> **Your objective**
Read the data below. Every line holding the string "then" must be copied.

> **Given records**
=-=-=-=-=

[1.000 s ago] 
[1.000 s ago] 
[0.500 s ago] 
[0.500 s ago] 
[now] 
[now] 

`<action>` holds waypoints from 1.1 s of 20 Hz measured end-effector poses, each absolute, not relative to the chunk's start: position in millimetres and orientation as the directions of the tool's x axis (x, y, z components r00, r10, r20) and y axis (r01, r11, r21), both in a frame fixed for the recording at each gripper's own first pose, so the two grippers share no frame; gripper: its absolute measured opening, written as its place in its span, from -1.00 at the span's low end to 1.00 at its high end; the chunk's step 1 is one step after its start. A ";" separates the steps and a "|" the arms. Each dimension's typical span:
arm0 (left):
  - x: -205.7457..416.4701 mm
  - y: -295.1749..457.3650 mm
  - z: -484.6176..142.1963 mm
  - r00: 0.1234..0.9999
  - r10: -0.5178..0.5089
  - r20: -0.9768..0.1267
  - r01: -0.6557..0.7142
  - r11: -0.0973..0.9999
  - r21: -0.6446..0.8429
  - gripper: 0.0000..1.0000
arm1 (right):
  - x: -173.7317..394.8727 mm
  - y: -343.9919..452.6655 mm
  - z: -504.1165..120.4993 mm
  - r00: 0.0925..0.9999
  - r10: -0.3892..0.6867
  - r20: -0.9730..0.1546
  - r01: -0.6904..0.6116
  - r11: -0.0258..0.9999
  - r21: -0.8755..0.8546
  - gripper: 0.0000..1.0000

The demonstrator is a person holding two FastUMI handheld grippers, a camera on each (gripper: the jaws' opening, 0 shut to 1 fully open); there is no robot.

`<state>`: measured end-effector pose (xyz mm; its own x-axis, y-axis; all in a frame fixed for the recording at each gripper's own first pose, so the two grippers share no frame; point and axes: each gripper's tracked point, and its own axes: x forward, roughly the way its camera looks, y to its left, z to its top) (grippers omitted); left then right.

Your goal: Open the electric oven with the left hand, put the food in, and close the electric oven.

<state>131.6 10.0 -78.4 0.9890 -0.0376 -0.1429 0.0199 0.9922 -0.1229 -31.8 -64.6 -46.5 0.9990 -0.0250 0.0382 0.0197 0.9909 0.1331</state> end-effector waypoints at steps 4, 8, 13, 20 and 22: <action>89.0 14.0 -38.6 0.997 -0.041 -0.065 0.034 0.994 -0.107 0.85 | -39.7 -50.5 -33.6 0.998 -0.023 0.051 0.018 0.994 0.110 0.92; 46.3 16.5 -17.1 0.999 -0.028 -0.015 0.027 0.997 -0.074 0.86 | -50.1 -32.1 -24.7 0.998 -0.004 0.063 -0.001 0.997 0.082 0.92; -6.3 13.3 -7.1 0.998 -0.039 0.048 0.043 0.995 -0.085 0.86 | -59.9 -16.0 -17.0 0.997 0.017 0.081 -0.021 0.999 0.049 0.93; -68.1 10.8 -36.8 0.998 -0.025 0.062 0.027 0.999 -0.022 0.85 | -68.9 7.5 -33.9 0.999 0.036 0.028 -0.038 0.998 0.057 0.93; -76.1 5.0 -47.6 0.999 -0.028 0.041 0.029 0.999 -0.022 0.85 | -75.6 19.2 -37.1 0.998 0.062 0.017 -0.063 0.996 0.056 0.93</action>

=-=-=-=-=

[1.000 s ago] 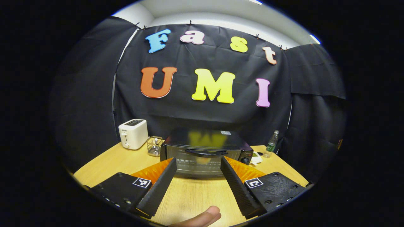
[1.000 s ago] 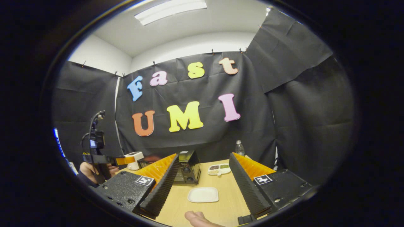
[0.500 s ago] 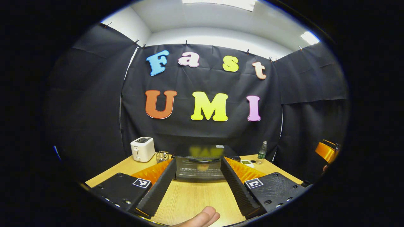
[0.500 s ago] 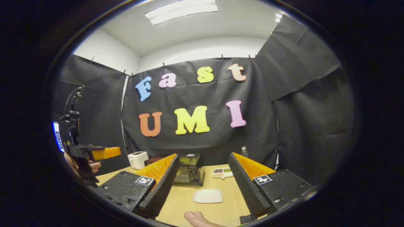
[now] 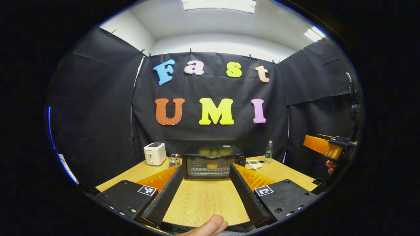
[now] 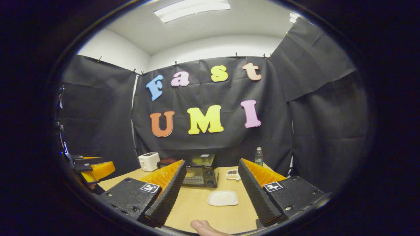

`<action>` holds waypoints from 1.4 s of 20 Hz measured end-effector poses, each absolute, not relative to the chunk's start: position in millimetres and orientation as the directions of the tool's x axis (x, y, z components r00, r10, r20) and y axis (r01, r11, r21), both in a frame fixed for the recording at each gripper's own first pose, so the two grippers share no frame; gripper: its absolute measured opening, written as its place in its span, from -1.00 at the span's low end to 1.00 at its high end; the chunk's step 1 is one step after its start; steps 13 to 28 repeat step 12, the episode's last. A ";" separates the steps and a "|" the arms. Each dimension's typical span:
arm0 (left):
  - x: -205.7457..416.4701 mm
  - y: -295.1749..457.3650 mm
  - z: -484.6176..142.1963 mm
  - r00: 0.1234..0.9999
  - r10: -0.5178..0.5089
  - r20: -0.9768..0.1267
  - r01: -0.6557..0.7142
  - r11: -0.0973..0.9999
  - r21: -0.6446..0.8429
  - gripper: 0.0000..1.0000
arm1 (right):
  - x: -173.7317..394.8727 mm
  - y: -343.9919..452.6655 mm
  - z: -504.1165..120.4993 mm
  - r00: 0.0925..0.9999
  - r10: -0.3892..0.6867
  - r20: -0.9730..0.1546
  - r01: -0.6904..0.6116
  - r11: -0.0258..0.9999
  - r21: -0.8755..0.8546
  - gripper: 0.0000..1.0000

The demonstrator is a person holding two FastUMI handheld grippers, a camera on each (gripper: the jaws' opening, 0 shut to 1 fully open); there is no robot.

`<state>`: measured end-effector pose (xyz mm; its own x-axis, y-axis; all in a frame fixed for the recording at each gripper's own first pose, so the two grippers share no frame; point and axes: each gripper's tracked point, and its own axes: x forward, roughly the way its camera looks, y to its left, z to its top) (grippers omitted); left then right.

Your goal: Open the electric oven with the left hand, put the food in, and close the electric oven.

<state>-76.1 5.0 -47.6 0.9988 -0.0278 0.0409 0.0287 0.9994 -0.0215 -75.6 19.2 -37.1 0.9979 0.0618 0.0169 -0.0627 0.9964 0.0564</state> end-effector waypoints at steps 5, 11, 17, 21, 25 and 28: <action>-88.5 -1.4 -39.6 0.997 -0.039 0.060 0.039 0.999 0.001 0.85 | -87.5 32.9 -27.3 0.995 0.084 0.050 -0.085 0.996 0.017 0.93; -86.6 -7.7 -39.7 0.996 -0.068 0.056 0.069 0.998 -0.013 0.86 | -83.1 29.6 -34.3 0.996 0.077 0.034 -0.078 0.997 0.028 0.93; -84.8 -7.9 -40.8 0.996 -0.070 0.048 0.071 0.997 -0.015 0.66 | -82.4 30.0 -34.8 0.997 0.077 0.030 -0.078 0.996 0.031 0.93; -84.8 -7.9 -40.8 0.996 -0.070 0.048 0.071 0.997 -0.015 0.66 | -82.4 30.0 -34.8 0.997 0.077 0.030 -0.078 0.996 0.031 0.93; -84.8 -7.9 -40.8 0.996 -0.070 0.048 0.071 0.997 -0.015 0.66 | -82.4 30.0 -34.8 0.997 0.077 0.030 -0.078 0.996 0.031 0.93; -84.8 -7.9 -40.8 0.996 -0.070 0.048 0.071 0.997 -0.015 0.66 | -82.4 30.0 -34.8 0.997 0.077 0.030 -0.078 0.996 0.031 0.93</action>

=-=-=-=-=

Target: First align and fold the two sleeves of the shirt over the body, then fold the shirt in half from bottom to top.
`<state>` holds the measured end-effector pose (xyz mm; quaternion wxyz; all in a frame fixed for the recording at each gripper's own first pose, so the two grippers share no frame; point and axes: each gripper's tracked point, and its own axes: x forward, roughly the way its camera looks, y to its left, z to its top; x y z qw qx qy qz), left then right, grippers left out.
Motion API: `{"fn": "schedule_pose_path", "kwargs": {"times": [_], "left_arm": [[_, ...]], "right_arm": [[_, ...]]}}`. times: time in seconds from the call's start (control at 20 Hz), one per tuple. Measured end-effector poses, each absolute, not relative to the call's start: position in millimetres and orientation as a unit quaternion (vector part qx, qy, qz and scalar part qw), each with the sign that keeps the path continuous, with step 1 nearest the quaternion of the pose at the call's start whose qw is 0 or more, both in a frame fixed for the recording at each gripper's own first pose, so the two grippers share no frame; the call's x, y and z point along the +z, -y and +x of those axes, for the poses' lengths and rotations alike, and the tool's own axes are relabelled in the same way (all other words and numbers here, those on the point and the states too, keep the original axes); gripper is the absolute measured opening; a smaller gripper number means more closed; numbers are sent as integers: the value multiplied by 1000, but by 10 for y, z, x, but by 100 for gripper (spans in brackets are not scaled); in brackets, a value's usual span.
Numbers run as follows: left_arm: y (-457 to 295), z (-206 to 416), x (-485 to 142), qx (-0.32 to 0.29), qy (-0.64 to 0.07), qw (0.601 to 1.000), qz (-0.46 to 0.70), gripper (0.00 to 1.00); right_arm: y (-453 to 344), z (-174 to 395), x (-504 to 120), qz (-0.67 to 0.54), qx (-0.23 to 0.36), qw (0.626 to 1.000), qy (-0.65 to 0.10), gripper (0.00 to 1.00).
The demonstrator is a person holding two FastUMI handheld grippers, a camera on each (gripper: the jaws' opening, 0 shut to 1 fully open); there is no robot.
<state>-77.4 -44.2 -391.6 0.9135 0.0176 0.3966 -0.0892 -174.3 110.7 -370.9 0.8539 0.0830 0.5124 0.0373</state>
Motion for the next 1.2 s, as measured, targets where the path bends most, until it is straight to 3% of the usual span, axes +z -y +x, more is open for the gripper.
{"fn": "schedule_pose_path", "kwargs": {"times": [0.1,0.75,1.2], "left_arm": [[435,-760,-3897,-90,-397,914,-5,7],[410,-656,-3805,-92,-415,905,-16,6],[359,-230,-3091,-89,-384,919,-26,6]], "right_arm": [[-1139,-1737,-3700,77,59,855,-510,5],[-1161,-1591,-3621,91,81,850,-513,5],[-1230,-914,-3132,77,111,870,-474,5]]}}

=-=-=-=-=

> **Exercise answer**
`<state>`: measured end-effector pose (xyz mm; its own x-axis, y-axis; all in a frame fixed for the recording at each gripper's own first pose, so the two grippers share no frame; point and axes: each gripper's tracked point, and its own axes: x forward, roughly the way its camera looks, y to its left, z to its top) (grippers omitted); left then right.
`<state>`: measured end-effector pose (xyz mm; its own x-axis, y-axis; all in a frame fixed for the recording at each gripper's own first pose, so the two grippers share no frame; point and axes: each gripper's tracked point, and its own axes: x forward, roughly the way its camera looks, y to its left, z to its top) (grippers omitted); left then right.
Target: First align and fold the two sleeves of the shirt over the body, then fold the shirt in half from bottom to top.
`<state>` holds the measured end-effector pose (xyz mm; quaternion wxyz; all in a frame fixed for the recording at each gripper's own first pose, so the two grippers share no frame; point and axes: each gripper's tracked point, and its own axes: x forward, roughly the way its camera looks, y to its left, z to its top; x y z qw qx qy qz), left then right, grippers left out.

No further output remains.